Without the pictures, can you quote each line below exactly?

····················

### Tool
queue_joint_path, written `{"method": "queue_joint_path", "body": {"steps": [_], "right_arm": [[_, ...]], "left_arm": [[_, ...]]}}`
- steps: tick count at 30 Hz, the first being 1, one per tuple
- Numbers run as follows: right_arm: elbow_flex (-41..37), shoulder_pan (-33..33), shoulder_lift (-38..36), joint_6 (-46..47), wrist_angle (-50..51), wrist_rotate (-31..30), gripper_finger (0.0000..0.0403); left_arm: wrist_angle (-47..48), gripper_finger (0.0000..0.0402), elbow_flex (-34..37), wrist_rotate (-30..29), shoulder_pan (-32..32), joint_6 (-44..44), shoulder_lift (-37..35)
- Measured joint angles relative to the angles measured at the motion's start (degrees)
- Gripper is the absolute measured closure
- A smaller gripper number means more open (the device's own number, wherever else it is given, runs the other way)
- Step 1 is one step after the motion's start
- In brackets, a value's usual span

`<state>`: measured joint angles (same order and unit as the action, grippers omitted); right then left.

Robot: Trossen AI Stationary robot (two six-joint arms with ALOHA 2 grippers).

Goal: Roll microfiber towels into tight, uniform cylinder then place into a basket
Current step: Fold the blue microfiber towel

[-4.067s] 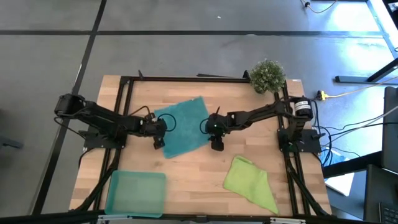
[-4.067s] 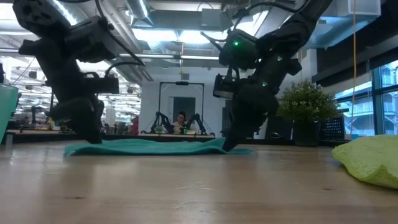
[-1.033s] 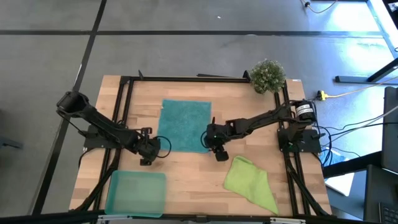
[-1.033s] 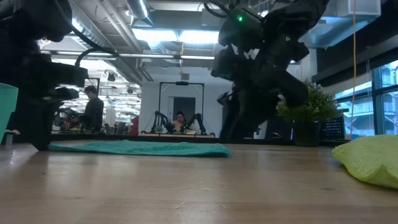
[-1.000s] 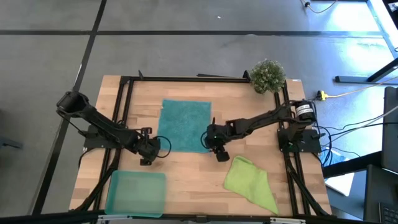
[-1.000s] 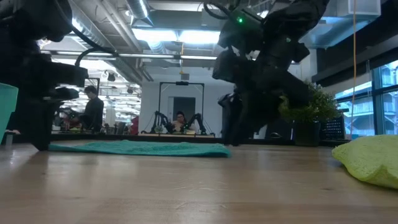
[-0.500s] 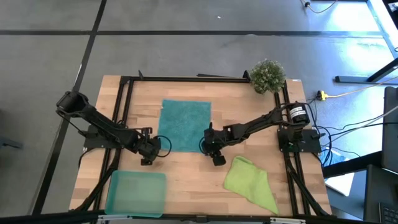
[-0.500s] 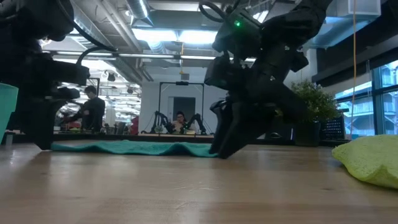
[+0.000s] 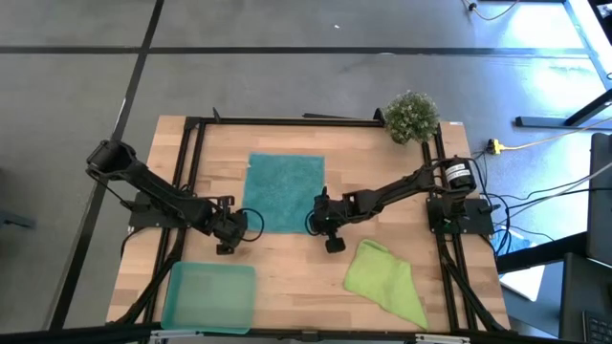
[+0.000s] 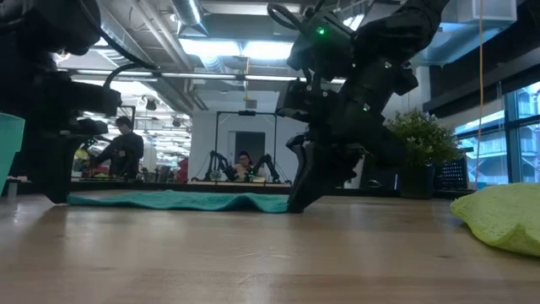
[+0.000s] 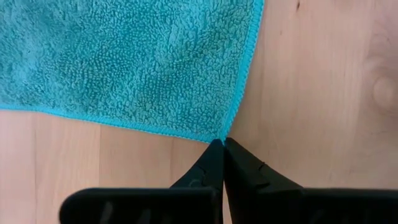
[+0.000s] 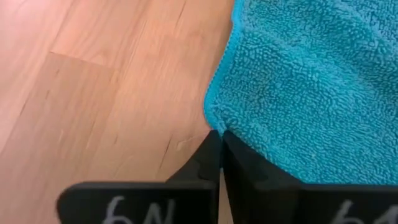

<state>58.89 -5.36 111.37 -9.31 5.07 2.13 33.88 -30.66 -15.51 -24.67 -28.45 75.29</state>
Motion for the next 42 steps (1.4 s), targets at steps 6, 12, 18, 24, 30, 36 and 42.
{"method": "queue_joint_path", "body": {"steps": [6, 12, 18, 24, 30, 36, 42], "right_arm": [[-0.6, 0.4, -4.0, -1.2, 3.4, -1.7, 0.0397], [-0.4, 1.6, -10.0, 2.9, 8.2, -9.2, 0.0399], [-0.2, 4.9, -13.4, 2.6, 7.2, -17.7, 0.0399], [-0.2, 10.7, -13.2, 0.0, 5.0, -23.4, 0.0399], [-0.2, 16.4, -12.0, -0.9, 2.9, -22.8, 0.0399], [-0.1, 20.3, -10.4, -5.7, -2.5, -21.6, 0.0399], [-0.1, 23.3, -8.7, -6.9, -6.0, -19.1, 0.0399]], "left_arm": [[6.5, 0.0401, -6.0, -2.2, 0.0, -2.9, 0.0], [18.2, 0.0401, -13.9, -9.7, 0.4, -7.7, 0.0], [24.6, 0.0401, -16.6, -14.7, 4.8, -12.0, 0.0], [24.7, 0.0401, -16.6, -21.0, 12.3, -13.2, 0.0], [22.7, 0.0402, -15.9, -23.2, 19.7, -13.2, 0.2], [18.8, 0.0401, -13.0, -24.5, 25.2, -10.3, 0.2], [12.6, 0.0401, -10.9, -28.9, 29.6, -7.8, 0.2]]}}
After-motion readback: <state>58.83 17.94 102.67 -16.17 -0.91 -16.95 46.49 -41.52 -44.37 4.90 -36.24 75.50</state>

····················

▸ Task solution:
### Tool
queue_joint_path, written `{"method": "queue_joint_path", "body": {"steps": [_], "right_arm": [[_, ...]], "left_arm": [[_, ...]]}}`
- steps: tick count at 30 Hz, the first being 1, one per tuple
- Numbers run as follows: right_arm: elbow_flex (-41..37), shoulder_pan (-33..33), shoulder_lift (-38..36), joint_6 (-46..47), wrist_angle (-50..51), wrist_rotate (-31..30), gripper_finger (0.0000..0.0403); left_arm: wrist_angle (-47..48), gripper_finger (0.0000..0.0402), elbow_flex (-34..37), wrist_rotate (-30..29), shoulder_pan (-32..32), joint_6 (-44..44), shoulder_lift (-37..35)
- Measured joint angles relative to the angles measured at the motion's start (degrees)
- Gripper is the absolute measured closure
- A smaller gripper number means more open (the device's own number, wherever else it is given, runs the other way)
- Step 1 is one step after the motion's start
- In brackets, a value's usual span

`<state>`: measured joint angles (same order and unit as the action, grippers omitted); right then left.

Robot: Trossen AI Stationary robot (two six-joint arms with ALOHA 2 grippers).

Goal: Roll microfiber towels into tight, uniform cylinder then place into a basket
Current step: Fold the blue microfiber towel

[-4.067s] 
[-4.067s] 
[-1.033s] 
[-1.033s] 
[-1.000s] 
[-1.000s] 
[-0.500s] 
[-0.500s] 
[+0.000s] 
[+0.000s] 
[+0.000s] 
[+0.000s] 

<state>58.89 -5.36 111.37 -9.31 5.07 2.13 33.88 -30.66 -15.51 -24.67 -28.45 75.29</state>
Motion for the next 42 steps (1.4 s), targets at steps 6, 12, 18, 24, 30, 36 and 42.
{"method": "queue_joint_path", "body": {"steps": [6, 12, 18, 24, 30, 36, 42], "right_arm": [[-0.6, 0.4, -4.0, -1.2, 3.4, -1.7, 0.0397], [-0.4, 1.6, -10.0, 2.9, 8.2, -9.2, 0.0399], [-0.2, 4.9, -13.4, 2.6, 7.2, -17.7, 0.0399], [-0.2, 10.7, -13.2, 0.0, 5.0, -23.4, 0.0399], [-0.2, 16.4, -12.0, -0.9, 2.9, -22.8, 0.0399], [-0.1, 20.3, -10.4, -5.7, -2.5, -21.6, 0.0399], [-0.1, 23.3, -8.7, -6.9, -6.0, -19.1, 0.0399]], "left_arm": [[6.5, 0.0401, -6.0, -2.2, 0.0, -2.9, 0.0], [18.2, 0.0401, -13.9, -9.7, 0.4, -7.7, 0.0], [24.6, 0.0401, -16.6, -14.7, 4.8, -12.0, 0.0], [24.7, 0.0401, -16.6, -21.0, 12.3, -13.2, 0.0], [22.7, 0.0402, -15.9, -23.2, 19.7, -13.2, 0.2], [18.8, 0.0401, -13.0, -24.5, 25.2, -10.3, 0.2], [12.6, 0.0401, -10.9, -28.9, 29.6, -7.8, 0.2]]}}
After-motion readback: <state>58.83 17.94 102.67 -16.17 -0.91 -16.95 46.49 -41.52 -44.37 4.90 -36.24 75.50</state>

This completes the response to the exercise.